In the shale boom’s early days, unruly frackers quickly overran the existing pipeline and power infrastructures. Companies flared the natural gas they couldn’t sell, and employed fleets of diesel generators to power a swath of their field equipment.

Some drillers have since moved to cut flaring and put field gas to work to produce local power. They are increasingly connecting heavy machinery such as drilling rigs to high-power lines.

While the oil patch has never been more grid-connected, the congested power network is falling further behind ballooning crude production, threatening to stall companies’ progress on curbing emissions.

Northwest of Williston, N.D., one of the Bakken oil field’s boomtowns, Basin Electric Power Cooperative broke ground in September on about 580 megawatts of natural gas-fired power generation, citing the need to serve growing oil and gas development. Chief Executive Todd Brickhouse said that even when oil prices fall, pumps and compression stations keep operating.

The project is among the largest for the co-op in 40 years.

The Permian produces nearly 6 million barrels of oil a day, up from just 1.3 million barrels about a decade ago, according to the U.S. Energy Information Administration. Sales to industrial customers in New Mexico doubled between 2017 and 2022 for Xcel Energy subsidiary Southwestern Public Service, the utility for a swath of the oil field in New Mexico and Texas.

But of the 16 gigawatts of industrial power Permian oil-and-gas companies currently need, less than a third comes from the grid, said Curtis Smith, an analyst at S&P Global Commodity Insights.

If these producers are to meet their emissions targets, they will need to receive grid-provided power more than three times the amount New York City uses in a day by 2032, according to Smith. Some analysts doubt that this much new capacity can be brought online that quickly.

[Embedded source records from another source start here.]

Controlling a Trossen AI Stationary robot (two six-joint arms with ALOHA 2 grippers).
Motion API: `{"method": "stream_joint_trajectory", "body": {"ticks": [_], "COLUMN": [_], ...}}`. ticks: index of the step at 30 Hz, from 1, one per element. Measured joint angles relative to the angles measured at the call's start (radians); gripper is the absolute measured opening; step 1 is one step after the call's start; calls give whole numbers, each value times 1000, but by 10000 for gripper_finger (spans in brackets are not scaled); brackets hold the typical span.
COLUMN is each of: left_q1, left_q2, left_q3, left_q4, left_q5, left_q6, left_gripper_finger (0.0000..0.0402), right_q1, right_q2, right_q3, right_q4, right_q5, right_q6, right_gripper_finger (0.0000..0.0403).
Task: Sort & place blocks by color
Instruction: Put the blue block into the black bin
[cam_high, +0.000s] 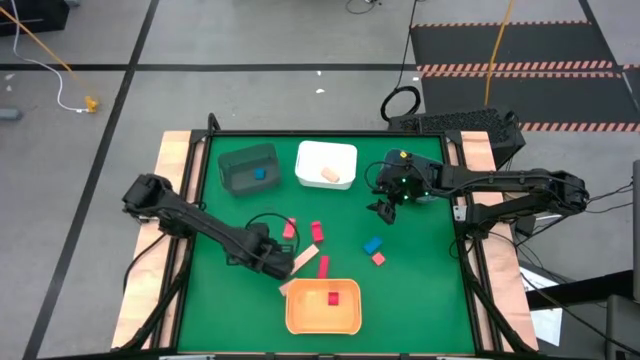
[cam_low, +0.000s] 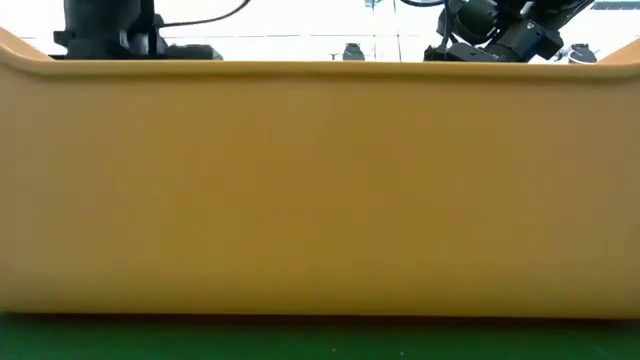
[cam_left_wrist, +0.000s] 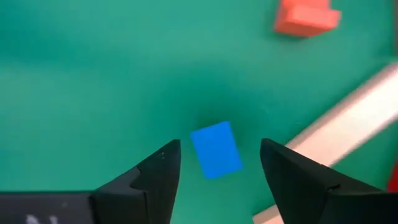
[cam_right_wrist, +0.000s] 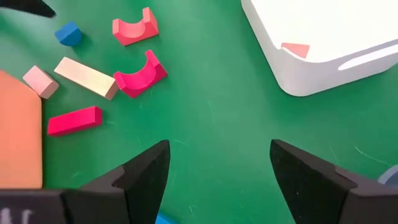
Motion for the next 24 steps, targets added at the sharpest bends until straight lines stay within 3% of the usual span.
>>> {"method": "stream_joint_trajectory", "body": {"ticks": [9,24], "left_q1": [-5,-3], "left_q2": [56,166], "left_q3": [0,0], "left_q4": [55,81], "left_q5": [48,50], "left_q6": [-199,-286], "left_gripper_finger": [250,250], "right_q1": [0,0], "right_q2": [0,0], "right_q3": [0,0], "right_q4": [-1,-1], "right_q5": [-3,-3], "right_q6": [-66,-86], "right_gripper_finger": [270,270]}}
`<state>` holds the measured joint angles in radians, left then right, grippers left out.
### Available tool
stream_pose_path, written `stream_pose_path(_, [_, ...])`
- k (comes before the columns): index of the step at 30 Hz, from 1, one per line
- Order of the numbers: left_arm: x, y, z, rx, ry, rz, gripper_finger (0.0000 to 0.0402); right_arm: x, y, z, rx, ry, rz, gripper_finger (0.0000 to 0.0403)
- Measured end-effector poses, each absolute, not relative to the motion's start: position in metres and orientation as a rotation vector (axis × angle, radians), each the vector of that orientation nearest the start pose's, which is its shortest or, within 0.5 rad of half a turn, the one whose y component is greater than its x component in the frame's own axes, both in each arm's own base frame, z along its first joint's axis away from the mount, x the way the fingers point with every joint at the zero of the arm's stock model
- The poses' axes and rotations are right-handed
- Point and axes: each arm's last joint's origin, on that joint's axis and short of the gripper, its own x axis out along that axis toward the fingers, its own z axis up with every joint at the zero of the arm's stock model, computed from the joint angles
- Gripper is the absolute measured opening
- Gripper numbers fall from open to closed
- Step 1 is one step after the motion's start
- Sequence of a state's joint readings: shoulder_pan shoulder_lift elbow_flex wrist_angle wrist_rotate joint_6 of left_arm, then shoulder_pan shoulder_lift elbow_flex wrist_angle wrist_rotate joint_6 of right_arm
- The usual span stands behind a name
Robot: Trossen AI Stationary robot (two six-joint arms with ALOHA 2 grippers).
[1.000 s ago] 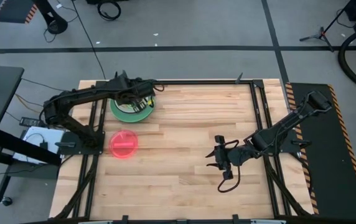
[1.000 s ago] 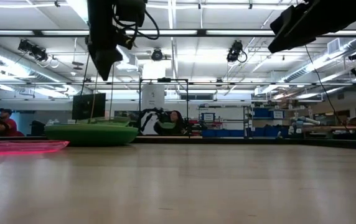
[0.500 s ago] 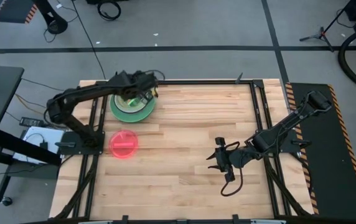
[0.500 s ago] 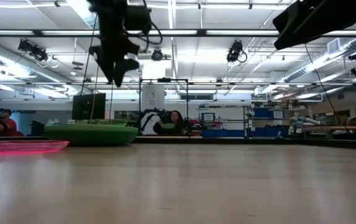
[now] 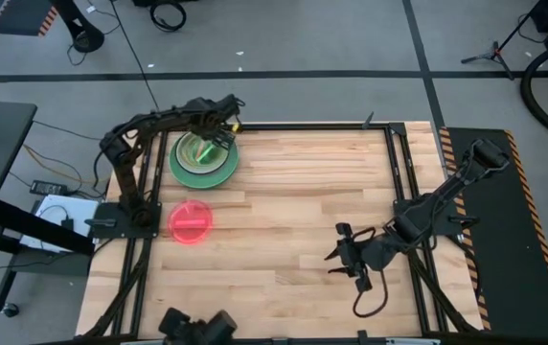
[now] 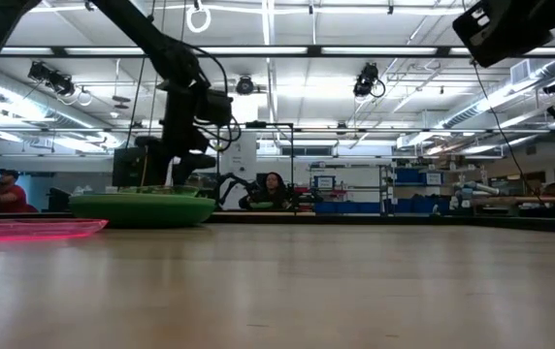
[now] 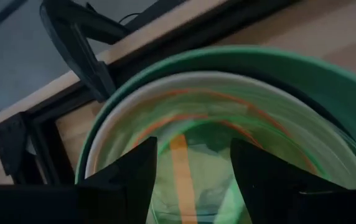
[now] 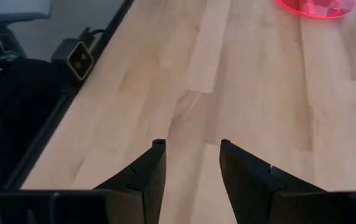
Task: Stack plastic plates
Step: Stack the light green plate on top of the orange plate
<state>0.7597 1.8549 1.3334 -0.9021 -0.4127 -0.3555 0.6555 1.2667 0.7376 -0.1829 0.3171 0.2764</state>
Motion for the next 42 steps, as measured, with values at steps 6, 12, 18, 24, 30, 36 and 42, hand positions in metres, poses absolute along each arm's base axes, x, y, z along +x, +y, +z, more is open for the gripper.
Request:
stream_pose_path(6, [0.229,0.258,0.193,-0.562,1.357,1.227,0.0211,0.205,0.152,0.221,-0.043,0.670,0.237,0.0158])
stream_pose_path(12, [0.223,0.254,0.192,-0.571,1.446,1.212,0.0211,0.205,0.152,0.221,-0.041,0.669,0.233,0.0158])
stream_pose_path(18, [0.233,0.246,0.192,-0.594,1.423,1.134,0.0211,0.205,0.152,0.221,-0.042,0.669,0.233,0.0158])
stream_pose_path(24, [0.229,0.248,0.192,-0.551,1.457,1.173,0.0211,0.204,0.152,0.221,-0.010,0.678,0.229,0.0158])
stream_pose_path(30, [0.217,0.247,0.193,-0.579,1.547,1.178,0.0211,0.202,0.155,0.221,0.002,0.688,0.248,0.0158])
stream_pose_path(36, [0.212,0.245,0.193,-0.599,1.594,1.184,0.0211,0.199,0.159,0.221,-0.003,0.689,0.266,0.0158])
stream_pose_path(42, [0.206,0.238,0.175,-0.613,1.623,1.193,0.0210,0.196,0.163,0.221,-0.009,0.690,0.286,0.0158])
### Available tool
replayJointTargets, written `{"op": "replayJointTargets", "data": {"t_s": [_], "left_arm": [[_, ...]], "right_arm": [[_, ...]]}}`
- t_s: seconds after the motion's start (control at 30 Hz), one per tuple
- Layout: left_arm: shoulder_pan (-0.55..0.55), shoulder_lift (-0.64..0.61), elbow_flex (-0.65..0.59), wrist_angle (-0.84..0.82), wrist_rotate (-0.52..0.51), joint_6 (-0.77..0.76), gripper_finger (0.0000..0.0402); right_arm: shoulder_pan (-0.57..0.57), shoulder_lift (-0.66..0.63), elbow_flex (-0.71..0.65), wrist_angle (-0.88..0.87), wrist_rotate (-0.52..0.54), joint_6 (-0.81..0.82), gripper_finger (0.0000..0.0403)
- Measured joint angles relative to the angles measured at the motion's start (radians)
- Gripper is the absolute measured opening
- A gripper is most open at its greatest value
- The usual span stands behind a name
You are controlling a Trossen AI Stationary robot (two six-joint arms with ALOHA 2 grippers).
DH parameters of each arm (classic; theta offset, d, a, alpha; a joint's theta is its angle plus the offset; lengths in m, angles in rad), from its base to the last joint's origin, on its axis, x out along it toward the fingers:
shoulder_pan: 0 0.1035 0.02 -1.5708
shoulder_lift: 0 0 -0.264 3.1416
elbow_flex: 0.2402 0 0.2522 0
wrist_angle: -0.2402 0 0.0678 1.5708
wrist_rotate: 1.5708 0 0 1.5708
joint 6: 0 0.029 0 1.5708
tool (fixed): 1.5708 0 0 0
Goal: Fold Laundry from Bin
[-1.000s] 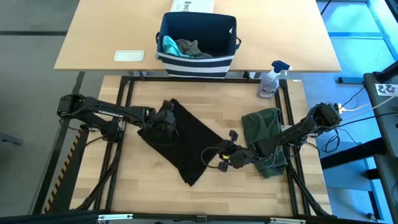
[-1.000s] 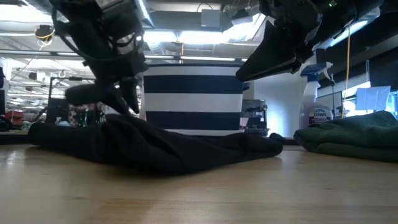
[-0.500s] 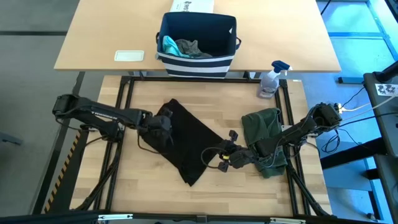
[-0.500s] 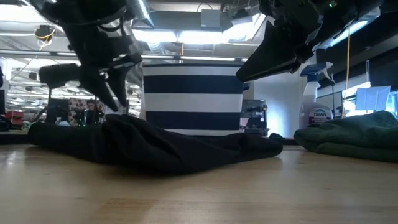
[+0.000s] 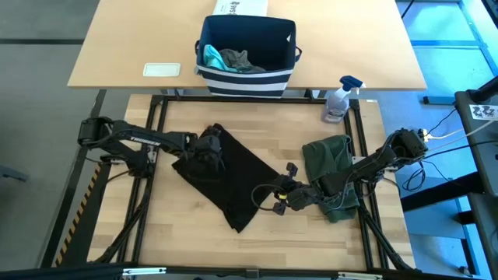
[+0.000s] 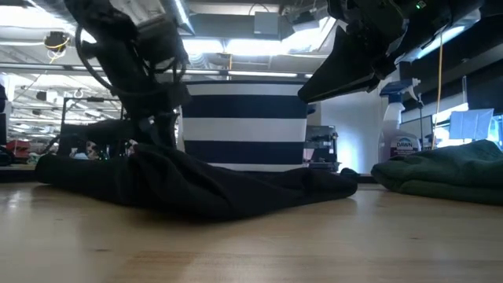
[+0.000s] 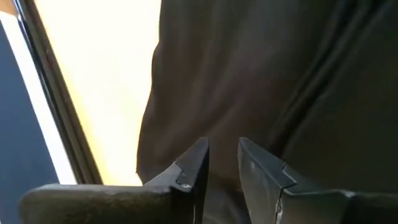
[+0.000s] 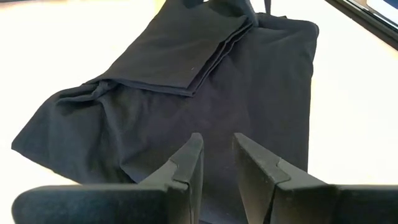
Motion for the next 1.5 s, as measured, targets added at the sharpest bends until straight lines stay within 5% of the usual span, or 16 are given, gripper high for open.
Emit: {"op": "replayJointTargets", "data": {"t_s": [0.3,0.43,0.6,1.0,1.27,1.5], "left_arm": [[0.008,-0.072,0.036,-0.044,-0.062,-0.014,0.0071],[-0.121,-0.153,0.108,-0.097,-0.046,-0.112,0.0069],[-0.350,-0.172,0.138,-0.128,-0.051,-0.224,0.0069],[-0.718,0.082,0.138,0.081,-0.050,-0.394,0.0069],[-0.758,0.227,0.138,0.114,-0.038,-0.358,0.0076],[-0.759,0.233,0.168,0.088,-0.050,-0.375,0.0147]], "right_arm": [[0.000,0.000,0.000,-0.015,0.000,-0.004,0.0088],[-0.005,0.000,0.000,-0.074,-0.015,-0.013,0.0088],[-0.105,0.000,0.000,-0.174,-0.209,0.070,0.0088],[-0.350,-0.009,0.000,-0.187,-0.389,-0.104,0.0088],[-0.360,-0.009,0.000,-0.177,-0.404,-0.144,0.0088],[-0.360,-0.009,0.000,-0.173,-0.419,-0.137,0.0088]]}}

The oil field is both growing and trying to electrify while oil-field communities and other industries like data centers are also growing, said Adrian Rodriguez, Southwestern Public Service’s president. Across both states, the utility estimates it needs to build 5 to 10 gigawatts of new power generation in the coming years to meet growing demand and replace some older power plants.

In the past few years, power-hungry Permian producers have erected their own electric substations—essentially building parts of the grid themselves.

They have also successfully lobbied the Texas legislature for more infrastructure. Last year, Texas lawmakers passed a bill mandating the state’s Public Utility Commission to develop a reliability plan for electrification in the Permian and beefing up the grid there.

Where Diamondback has found the power network lacking for some big developments, it has developed its own microgrid. About 23 miles northeast of Midland, the company has joined with energy startup VoltaGrid to develop a system built around four bus-size, natural-gas engines that generate enough electricity to power about 13,000 homes. In deafening noise, the motors produce electricity that flows through roughly 18 miles of distribution lines.

“It could be a two- to five-year bridge before infrastructure catches up," said Diamondback’s Landers.

Some machines consume a lot of energy, operate intermittently and are mobile, making them especially difficult to connect to the grid. This includes most 5,000-horsepower fracking pumps companies use to blast underground rock with sand and water.

To lower emissions, operators are switching from diesel to natural-gas generators.

Sam Sledge, chief executive officer of fracking company ProPetro, said that about two years ago, the company’s frack pumps almost all ran on diesel. Since then, it has spent about $350 million to replace about two-thirds of that equipment with pumps that run on electricity generated by burning natural gas and pumps that run on a blend of natural gas and diesel.

“The near-term story is a natural-gas story," Sledge said of electrifying frack pumps. “Long term: more grid in more places."